__EXERCISE GOAL__.
In full and without alteration, give the listing again.

__EXTRACTED MATERIAL__.
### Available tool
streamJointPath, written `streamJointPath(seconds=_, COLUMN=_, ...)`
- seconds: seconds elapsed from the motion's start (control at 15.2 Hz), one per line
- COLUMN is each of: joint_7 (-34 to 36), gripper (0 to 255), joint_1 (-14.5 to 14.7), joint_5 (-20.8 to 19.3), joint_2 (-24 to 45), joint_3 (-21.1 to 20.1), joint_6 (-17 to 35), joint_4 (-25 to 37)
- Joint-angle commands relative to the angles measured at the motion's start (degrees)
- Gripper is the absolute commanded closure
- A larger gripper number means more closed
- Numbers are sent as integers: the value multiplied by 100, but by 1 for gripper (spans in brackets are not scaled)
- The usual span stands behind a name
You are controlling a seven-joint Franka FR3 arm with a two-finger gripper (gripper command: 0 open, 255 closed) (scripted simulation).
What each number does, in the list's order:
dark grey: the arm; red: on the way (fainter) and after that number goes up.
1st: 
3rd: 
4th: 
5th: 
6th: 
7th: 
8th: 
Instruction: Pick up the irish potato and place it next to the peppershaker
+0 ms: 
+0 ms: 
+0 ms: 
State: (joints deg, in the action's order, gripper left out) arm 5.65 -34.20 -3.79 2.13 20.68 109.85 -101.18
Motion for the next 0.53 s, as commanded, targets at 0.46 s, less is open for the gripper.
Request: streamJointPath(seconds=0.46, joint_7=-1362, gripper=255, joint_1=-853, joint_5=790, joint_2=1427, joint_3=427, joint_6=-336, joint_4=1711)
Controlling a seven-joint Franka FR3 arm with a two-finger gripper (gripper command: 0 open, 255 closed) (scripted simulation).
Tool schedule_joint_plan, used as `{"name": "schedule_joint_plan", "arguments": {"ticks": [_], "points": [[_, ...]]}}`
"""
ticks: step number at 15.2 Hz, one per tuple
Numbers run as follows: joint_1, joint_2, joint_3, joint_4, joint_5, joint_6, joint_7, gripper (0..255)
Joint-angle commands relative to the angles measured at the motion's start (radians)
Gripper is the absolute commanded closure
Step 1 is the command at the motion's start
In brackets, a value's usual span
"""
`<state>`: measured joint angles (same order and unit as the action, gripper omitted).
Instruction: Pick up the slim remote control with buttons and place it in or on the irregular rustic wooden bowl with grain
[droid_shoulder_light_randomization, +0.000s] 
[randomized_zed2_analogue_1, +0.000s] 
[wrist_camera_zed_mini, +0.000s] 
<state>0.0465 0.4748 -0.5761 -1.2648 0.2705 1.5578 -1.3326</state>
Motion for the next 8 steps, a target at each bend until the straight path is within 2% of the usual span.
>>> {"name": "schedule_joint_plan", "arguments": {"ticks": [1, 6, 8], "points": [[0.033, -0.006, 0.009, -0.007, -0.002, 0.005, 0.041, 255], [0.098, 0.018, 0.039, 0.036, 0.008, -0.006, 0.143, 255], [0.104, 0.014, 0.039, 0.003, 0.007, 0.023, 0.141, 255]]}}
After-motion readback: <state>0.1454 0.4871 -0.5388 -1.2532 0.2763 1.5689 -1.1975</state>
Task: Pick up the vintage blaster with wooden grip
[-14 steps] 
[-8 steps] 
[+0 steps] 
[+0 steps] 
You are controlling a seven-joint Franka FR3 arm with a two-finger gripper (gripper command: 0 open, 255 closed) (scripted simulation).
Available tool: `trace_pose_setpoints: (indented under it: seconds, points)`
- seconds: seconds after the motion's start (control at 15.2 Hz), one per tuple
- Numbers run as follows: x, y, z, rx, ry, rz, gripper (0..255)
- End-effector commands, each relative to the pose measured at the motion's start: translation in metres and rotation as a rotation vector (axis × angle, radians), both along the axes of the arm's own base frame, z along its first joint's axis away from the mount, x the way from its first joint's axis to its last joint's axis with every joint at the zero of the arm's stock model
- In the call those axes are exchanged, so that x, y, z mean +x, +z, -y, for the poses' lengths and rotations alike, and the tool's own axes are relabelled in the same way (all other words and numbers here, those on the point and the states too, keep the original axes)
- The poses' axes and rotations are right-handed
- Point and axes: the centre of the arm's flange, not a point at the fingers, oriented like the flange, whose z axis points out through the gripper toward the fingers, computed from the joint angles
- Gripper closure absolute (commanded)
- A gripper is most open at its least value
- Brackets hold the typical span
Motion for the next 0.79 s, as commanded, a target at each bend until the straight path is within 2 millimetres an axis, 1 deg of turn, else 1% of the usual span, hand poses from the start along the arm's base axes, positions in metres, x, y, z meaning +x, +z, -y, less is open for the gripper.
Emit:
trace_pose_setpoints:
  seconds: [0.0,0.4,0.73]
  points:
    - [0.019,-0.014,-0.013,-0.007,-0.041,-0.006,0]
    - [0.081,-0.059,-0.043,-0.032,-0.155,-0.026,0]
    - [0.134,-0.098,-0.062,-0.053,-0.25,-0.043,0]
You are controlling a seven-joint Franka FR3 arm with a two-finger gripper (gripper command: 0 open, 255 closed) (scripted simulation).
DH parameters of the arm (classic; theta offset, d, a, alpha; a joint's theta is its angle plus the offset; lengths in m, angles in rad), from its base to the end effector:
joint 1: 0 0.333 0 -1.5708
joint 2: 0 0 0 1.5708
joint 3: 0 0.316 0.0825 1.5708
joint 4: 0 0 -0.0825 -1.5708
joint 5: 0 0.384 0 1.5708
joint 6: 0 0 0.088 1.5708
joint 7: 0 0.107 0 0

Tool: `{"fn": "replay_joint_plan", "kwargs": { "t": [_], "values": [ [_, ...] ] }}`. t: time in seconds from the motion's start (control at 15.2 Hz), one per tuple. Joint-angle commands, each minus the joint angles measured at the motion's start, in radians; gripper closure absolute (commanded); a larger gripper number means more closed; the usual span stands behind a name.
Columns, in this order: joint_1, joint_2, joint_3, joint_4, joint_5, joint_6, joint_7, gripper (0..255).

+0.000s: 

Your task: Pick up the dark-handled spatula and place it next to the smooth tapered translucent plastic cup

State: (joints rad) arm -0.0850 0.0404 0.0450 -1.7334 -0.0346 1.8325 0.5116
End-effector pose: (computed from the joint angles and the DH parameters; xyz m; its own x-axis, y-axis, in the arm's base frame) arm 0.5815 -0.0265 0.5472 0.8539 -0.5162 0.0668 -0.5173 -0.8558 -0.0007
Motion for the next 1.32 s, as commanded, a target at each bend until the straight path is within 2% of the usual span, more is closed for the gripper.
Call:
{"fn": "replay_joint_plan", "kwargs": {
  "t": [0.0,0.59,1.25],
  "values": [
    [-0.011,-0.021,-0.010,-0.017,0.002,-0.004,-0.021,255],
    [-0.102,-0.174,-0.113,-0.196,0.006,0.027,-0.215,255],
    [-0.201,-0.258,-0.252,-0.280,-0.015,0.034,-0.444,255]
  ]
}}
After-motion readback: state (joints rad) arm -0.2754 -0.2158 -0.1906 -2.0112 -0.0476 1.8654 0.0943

__ANSWER__.
### Available tool
streamJointPath, written `streamJointPath(seconds=_, COLUMN=_, ...)`
- seconds: seconds elapsed from the motion's start (control at 15.2 Hz), one per line
- COLUMN is each of: joint_7 (-34 to 36), gripper (0 to 255), joint_1 (-14.5 to 14.7), joint_5 (-20.8 to 19.3), joint_2 (-24 to 45), joint_3 (-21.1 to 20.1), joint_6 (-17 to 35), joint_4 (-25 to 37)
- Joint-angle commands relative to the angles measured at the motion's start (degrees)
- Gripper is the absolute commanded closure
- A larger gripper number means more closed
- Numbers are sent as integers: the value multiplied by 100, but by 1 for gripper (spans in brackets are not scaled)
- The usual span stands behind a name
You are controlling a seven-joint Franka FR3 arm with a two-finger gripper (gripper command: 0 open, 255 closed) (scripted simulation).
What each number does, in the list's order:
dark grey: the arm; red: on the way (fainter) and after that number goes up.
1st: 
3rd: 
4th: 
5th: 
6th: 
7th: 
8th: 
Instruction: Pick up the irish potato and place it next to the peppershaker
+0 ms: 
+0 ms: 
+0 ms: 
State: (joints deg, in the action's order, gripper left out) arm 5.65 -34.20 -3.79 2.13 20.68 109.85 -101.18
Motion for the next 0.53 s, as commanded, targets at 0.46 s, less is open for the gripper.
Request: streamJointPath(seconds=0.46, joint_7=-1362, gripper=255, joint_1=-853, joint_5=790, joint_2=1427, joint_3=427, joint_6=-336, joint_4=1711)
Controlling a seven-joint Franka FR3 arm with a two-finger gripper (gripper command: 0 open, 255 closed) (scripted simulation).
Tool schedule_joint_plan, used as `{"name": "schedule_joint_plan", "arguments": {"ticks": [_], "points": [[_, ...]]}}`
"""
ticks: step number at 15.2 Hz, one per tuple
Numbers run as follows: joint_1, joint_2, joint_3, joint_4, joint_5, joint_6, joint_7, gripper (0..255)
Joint-angle commands relative to the angles measured at the motion's start (radians)
Gripper is the absolute commanded closure
Step 1 is the command at the motion's start
In brackets, a value's usual span
"""
`<state>`: measured joint angles (same order and unit as the action, gripper omitted).
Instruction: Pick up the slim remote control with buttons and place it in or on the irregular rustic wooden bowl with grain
[droid_shoulder_light_randomization, +0.000s] 
[randomized_zed2_analogue_1, +0.000s] 
[wrist_camera_zed_mini, +0.000s] 
<state>0.0465 0.4748 -0.5761 -1.2648 0.2705 1.5578 -1.3326</state>
Motion for the next 8 steps, a target at each bend until the straight path is within 2% of the usual span.
>>> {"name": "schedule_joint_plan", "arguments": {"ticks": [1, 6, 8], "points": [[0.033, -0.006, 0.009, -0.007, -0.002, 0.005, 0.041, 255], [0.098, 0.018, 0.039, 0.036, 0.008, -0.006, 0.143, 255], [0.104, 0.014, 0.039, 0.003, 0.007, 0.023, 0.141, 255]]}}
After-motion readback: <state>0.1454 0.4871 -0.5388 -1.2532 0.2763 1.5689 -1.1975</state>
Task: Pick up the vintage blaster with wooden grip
[-14 steps] 
[-8 steps] 
[+0 steps] 
[+0 steps] 
You are controlling a seven-joint Franka FR3 arm with a two-finger gripper (gripper command: 0 open, 255 closed) (scripted simulation).
Available tool: `trace_pose_setpoints: (indented under it: seconds, points)`
- seconds: seconds after the motion's start (control at 15.2 Hz), one per tuple
- Numbers run as follows: x, y, z, rx, ry, rz, gripper (0..255)
- End-effector commands, each relative to the pose measured at the motion's start: translation in metres and rotation as a rotation vector (axis × angle, radians), both along the axes of the arm's own base frame, z along its first joint's axis away from the mount, x the way from its first joint's axis to its last joint's axis with every joint at the zero of the arm's stock model
- In the call those axes are exchanged, so that x, y, z mean +x, +z, -y, for the poses' lengths and rotations alike, and the tool's own axes are relabelled in the same way (all other words and numbers here, those on the point and the states too, keep the original axes)
- The poses' axes and rotations are right-handed
- Point and axes: the centre of the arm's flange, not a point at the fingers, oriented like the flange, whose z axis points out through the gripper toward the fingers, computed from the joint angles
- Gripper closure absolute (commanded)
- A gripper is most open at its least value
- Brackets hold the typical span
Motion for the next 0.79 s, as commanded, a target at each bend until the straight path is within 2 millimetres an axis, 1 deg of turn, else 1% of the usual span, hand poses from the start along the arm's base axes, positions in metres, x, y, z meaning +x, +z, -y, less is open for the gripper.
Emit:
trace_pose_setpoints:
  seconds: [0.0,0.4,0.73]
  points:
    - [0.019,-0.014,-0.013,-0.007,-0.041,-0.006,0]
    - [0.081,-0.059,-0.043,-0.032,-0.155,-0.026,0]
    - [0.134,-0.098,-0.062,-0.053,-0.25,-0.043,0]
You are controlling a seven-joint Franka FR3 arm with a two-finger gripper (gripper command: 0 open, 255 closed) (scripted simulation).
DH parameters of the arm (classic; theta offset, d, a, alpha; a joint's theta is its angle plus the offset; lengths in m, angles in rad), from its base to the end effector:
joint 1: 0 0.333 0 -1.5708
joint 2: 0 0 0 1.5708
joint 3: 0 0.316 0.0825 1.5708
joint 4: 0 0 -0.0825 -1.5708
joint 5: 0 0.384 0 1.5708
joint 6: 0 0 0.088 1.5708
joint 7: 0 0.107 0 0

Tool: `{"fn": "replay_joint_plan", "kwargs": { "t": [_], "values": [ [_, ...] ] }}`. t: time in seconds from the motion's start (control at 15.2 Hz), one per tuple. Joint-angle commands, each minus the joint angles measured at the motion's start, in radians; gripper closure absolute (commanded); a larger gripper number means more closed; the usual span stands behind a name.
Columns, in this order: joint_1, joint_2, joint_3, joint_4, joint_5, joint_6, joint_7, gripper (0..255).

+0.000s: 

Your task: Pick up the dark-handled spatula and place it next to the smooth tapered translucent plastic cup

State: (joints rad) arm -0.0850 0.0404 0.0450 -1.7334 -0.0346 1.8325 0.5116
End-effector pose: (computed from the joint angles and the DH parameters; xyz m; its own x-axis, y-axis, in the arm's base frame) arm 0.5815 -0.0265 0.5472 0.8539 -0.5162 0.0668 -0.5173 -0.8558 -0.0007
Motion for the next 1.32 s, as commanded, a target at each bend until the straight path is within 2% of the usual span, more is closed for the gripper.
Call:
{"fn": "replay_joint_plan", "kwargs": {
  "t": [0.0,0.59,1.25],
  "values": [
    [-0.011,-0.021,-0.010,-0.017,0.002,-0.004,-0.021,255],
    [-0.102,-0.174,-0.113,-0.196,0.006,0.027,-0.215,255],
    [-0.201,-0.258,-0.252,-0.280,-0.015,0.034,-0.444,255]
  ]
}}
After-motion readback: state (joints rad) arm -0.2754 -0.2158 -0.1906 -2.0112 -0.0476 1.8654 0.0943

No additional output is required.